For instance, linear models like Linear Regression offer a straightforward interpretation of each feature's global impact, while more complex models like Random Forest Regressor highlight features not prioritised by linear models, especially those involved in important splits or interactions.
### Visualization and Directionality
SHAP's beeswarm plots not only show feature importance but also the direction of the effect, whether higher values of a feature increase or decrease the predicted price. This is particularly useful for complex models like Random Forest, where the relationship between features and outcome isn't strictly linear.
### Local Analysis
Local SHAP analysis explains individual predictions by decomposing the output into contributions from each feature. This is especially valuable for understanding why a specific HDB flat was predicted to have a certain price, regardless of the underlying model.
For instance, the remaining years of lease of a resale flat gives a high negative contribution to the prediction of its selling price, while its flat size gives a highly positive contribution.
### Key Takeaways
- **Global SHAP** offers a ranking of feature importance and the overall direction of their effects, with the richness of interpretation increasing with model complexity. - **Local SHAP** provides detailed, individualised explanations, crucial for understanding specific predictions, especially in complex models like Random Forest where global summaries can obscure important local phenomena. - **Model choice matters**: While SHAP is model-agnostic, the depth and nuance of both global and local explanations are greatest when applied to capable, nonlinear models. Linear models offer transparent but limited insights, whereas tree-based models can reveal intricate patterns that global summaries might miss.

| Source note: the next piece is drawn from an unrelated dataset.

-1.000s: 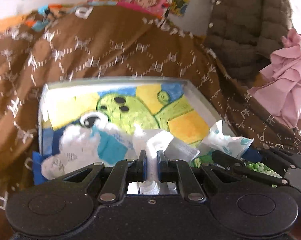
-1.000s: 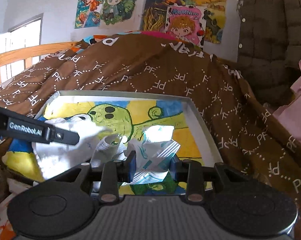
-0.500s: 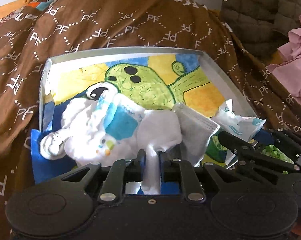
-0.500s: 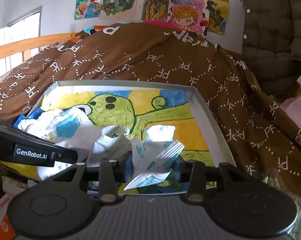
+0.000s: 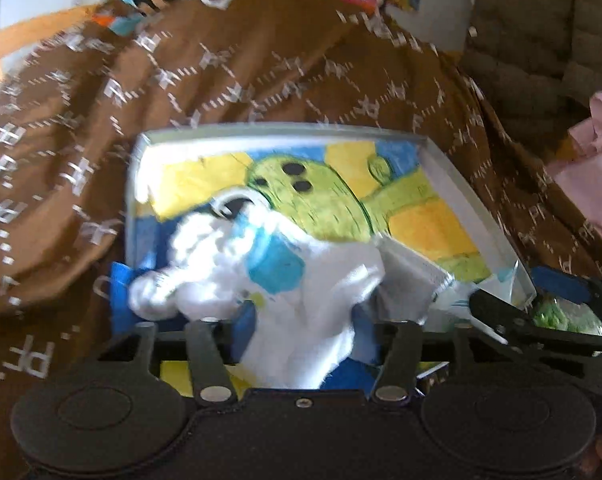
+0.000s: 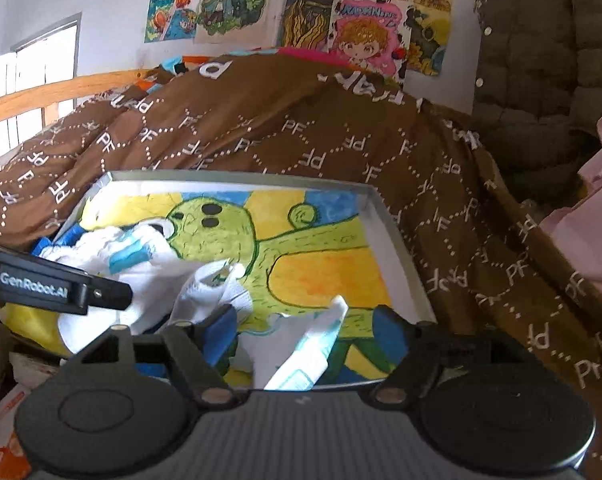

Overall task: Organize soft objects
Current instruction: 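Open both grippers to drop the tissue and wrapper into the tray, then move both grippers back to the pile toward the striped cloth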

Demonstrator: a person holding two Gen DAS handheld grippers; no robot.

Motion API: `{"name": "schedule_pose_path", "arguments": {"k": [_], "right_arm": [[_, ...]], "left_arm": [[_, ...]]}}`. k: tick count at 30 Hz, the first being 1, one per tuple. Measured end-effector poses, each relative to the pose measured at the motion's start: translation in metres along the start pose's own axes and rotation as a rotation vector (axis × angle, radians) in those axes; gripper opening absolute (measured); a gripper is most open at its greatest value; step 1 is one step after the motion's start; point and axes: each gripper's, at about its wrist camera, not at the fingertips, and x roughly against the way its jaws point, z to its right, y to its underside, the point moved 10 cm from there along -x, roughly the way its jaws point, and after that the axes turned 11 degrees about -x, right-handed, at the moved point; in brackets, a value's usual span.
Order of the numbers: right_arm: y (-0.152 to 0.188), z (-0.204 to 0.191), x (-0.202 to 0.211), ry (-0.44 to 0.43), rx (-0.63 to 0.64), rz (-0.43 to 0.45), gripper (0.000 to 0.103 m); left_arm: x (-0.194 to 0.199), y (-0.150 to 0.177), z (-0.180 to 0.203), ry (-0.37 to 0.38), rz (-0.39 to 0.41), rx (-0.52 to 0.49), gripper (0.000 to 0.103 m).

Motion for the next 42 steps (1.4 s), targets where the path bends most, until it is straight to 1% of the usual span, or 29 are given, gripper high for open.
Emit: {"name": "schedule_pose_path", "arguments": {"k": [2,3,6,10,11,12,14,17,22,24,27,33,37,39,42], "right_arm": [[-0.006,0.002,0.007,0.004,-0.005,0.018,0.085],[-0.009,0.003,0.012,0.007,-0.007,0.03,0.087],[-0.021,0.007,0.027,0.011,-0.019,0.07,0.092],[-0.037,0.013,0.052,0.009,-0.049,0.124,0.098],[-0.04,0.015,0.059,0.011,-0.059,0.133,0.099],[-0.043,0.017,0.065,0.017,-0.066,0.143,0.1],[-0.049,0.02,0.079,0.031,-0.076,0.169,0.101],[-0.059,0.023,0.104,0.042,-0.076,0.22,0.103],[-0.064,0.021,0.146,-0.01,-0.05,0.269,0.103],[-0.063,0.02,0.163,-0.021,-0.036,0.285,0.103],[-0.059,0.021,0.189,-0.037,-0.037,0.305,0.103],[-0.041,0.025,0.231,-0.047,-0.022,0.329,0.103],[-0.024,0.027,0.246,-0.054,-0.031,0.315,0.103],[-0.014,0.023,0.248,-0.069,-0.01,0.29,0.103],[0.0,0.015,0.248,-0.082,0.029,0.254,0.103]], "left_arm": [[0.009,-0.003,-0.002,-0.009,0.03,0.005,0.062],[0.013,-0.005,-0.003,-0.014,0.043,0.005,0.066],[0.029,-0.013,-0.004,-0.03,0.093,0.015,0.072],[0.055,-0.021,-0.001,-0.036,0.16,0.005,0.073],[0.063,-0.023,0.0,-0.046,0.185,-0.003,0.075],[0.071,-0.024,0.001,-0.057,0.211,-0.013,0.078],[0.087,-0.024,0.003,-0.074,0.256,-0.031,0.081],[0.112,-0.025,0.007,-0.082,0.31,-0.048,0.083],[0.154,-0.023,0.017,-0.094,0.395,-0.082,0.089],[0.171,-0.021,0.022,-0.099,0.43,-0.096,0.098],[0.196,-0.017,0.027,-0.094,0.486,-0.102,0.1],[0.231,0.001,0.036,-0.075,0.526,-0.115,0.102],[0.244,0.021,0.039,-0.073,0.526,-0.13,0.102],[0.249,0.032,0.039,-0.091,0.526,-0.143,0.102],[0.259,0.046,0.043,-0.115,0.541,-0.192,0.102]]}}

In summary, SHAP dramatically enhances both global and local interpretability of HDB resale price predictions—provided the underlying model has learned meaningful patterns from the data. It bridges the gap between high-performing, complex models and the need for understandable, actionable insights in real estate analytics.

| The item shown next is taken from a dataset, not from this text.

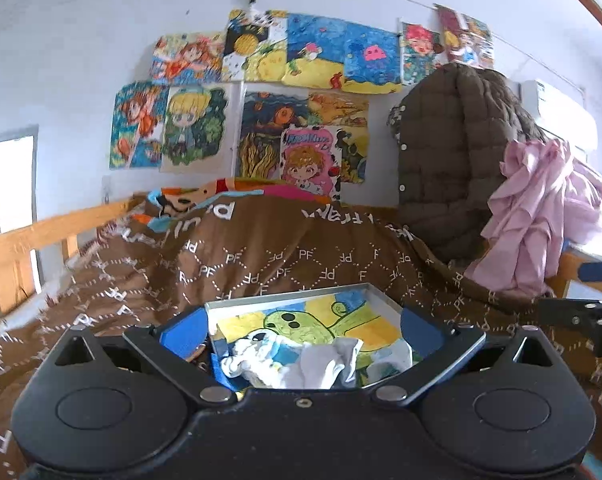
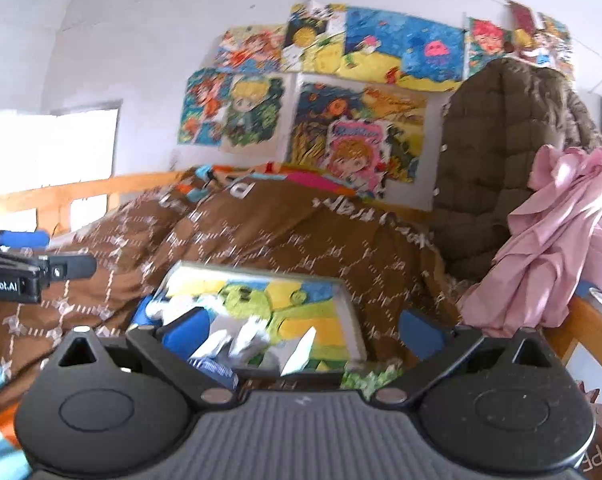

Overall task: Organize soft objects
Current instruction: 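Move both grippers back to the pile toward the striped cloth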

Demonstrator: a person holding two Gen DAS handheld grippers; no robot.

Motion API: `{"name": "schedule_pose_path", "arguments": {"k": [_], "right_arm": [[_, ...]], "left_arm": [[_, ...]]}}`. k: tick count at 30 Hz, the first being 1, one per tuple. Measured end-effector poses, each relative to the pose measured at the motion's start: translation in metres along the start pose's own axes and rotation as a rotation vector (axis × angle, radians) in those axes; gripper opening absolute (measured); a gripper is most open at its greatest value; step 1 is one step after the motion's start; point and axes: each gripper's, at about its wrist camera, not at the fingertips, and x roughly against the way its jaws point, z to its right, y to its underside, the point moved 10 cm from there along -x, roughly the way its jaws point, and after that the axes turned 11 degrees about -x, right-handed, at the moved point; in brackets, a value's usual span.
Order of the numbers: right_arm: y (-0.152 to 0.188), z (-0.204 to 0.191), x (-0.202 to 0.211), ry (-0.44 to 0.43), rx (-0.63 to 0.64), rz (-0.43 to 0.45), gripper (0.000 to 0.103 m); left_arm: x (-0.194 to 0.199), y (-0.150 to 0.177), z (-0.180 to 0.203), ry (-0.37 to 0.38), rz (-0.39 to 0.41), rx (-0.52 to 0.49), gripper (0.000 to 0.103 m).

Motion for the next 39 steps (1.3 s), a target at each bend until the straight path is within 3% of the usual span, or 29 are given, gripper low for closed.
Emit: {"name": "schedule_pose_path", "arguments": {"k": [16,23,39], "right_arm": [[0.083,-0.034,0.017,-0.084,0.103,-0.182,0.103],[0.104,-0.039,0.009,-0.078,0.032,-0.279,0.103],[0.125,-0.054,0.008,-0.109,0.038,-0.343,0.103]], "left_arm": [[0.052,0.067,0.029,0.109,-0.058,-0.115,0.102],[0.057,0.09,0.036,0.13,-0.122,-0.135,0.102],[0.059,0.118,0.048,0.17,-0.212,-0.159,0.102]]}}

Data preprocessing and data wrangling were conducted using HDB Resale Flat Prices from Data.gov.sg and OneMap API. The article predicts the selling price of HDB resale flats from January 1990 to January 2022 using Dummy Regressor, Linear Regression, and Random Forest Regressor. SHAP values were calculated for the Random Forest Regressor model. New MRT stations that were opened in end-August last year are included in the data preprocessing stage. The distance from the resale flat to the CBD has a negative impact on the prediction of the selling price, while a shorter distance has a positive impact.

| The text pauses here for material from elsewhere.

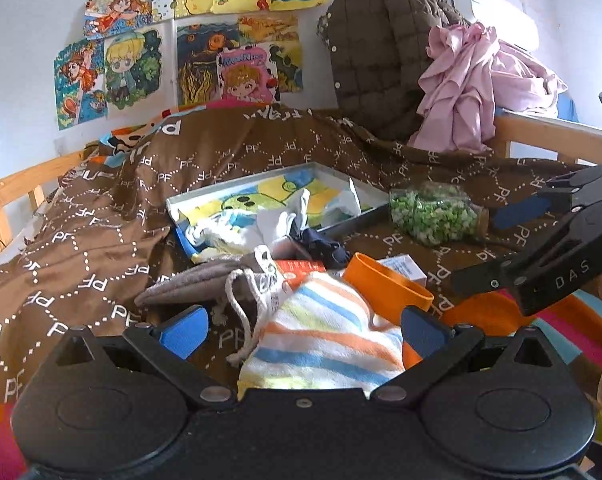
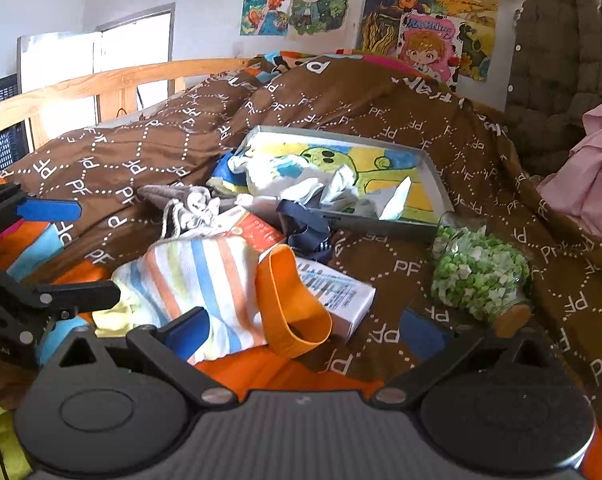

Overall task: Organize soft objects
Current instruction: 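Move both grippers back to the pile toward the striped cloth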

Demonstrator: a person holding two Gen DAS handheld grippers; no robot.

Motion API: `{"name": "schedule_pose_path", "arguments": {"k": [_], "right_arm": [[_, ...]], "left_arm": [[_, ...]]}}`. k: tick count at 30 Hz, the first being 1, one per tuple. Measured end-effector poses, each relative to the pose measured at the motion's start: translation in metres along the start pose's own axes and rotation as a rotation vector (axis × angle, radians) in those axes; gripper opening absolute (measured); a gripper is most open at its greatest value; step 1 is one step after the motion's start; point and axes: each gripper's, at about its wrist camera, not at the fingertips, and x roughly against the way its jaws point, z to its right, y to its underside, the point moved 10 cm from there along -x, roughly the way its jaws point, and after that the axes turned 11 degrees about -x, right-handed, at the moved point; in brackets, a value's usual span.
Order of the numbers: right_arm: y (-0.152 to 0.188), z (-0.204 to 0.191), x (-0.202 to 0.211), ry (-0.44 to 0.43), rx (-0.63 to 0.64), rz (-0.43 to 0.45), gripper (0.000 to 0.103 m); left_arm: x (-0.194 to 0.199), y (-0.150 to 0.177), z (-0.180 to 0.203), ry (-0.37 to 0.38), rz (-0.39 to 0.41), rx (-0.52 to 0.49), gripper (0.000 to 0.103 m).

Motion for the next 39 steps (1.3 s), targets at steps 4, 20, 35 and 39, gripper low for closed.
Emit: {"name": "schedule_pose_path", "arguments": {"k": [4,20,35,39], "right_arm": [[0.004,-0.001,-0.004,-0.004,0.002,-0.014,0.103],[0.008,0.0,-0.021,-0.007,-0.009,-0.037,0.103],[0.009,0.016,-0.056,0.006,-0.065,-0.063,0.103],[0.01,0.018,-0.069,-0.006,-0.08,-0.079,0.103]], "left_arm": [[-0.003,0.003,0.0,0.001,-0.012,0.003,0.102],[-0.016,0.015,0.003,0.023,-0.052,0.006,0.102],[-0.051,0.029,0.017,0.079,-0.115,-0.007,0.102],[-0.061,0.037,0.017,0.087,-0.156,0.008,0.102]]}}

Technology advances in data-and-cloud-computing have brought about the implementation of SHAP (SHapley Additive exPlanations) in the field of education-and-self-development, particularly in online-learning platforms. SHAP is a method that offers a trending analytics or data science library, providing valuable insights into the interpretability of machine learning models, a crucial aspect in both data-and-cloud-computing and various sectors, such as education-and-self-development and real estate analytics.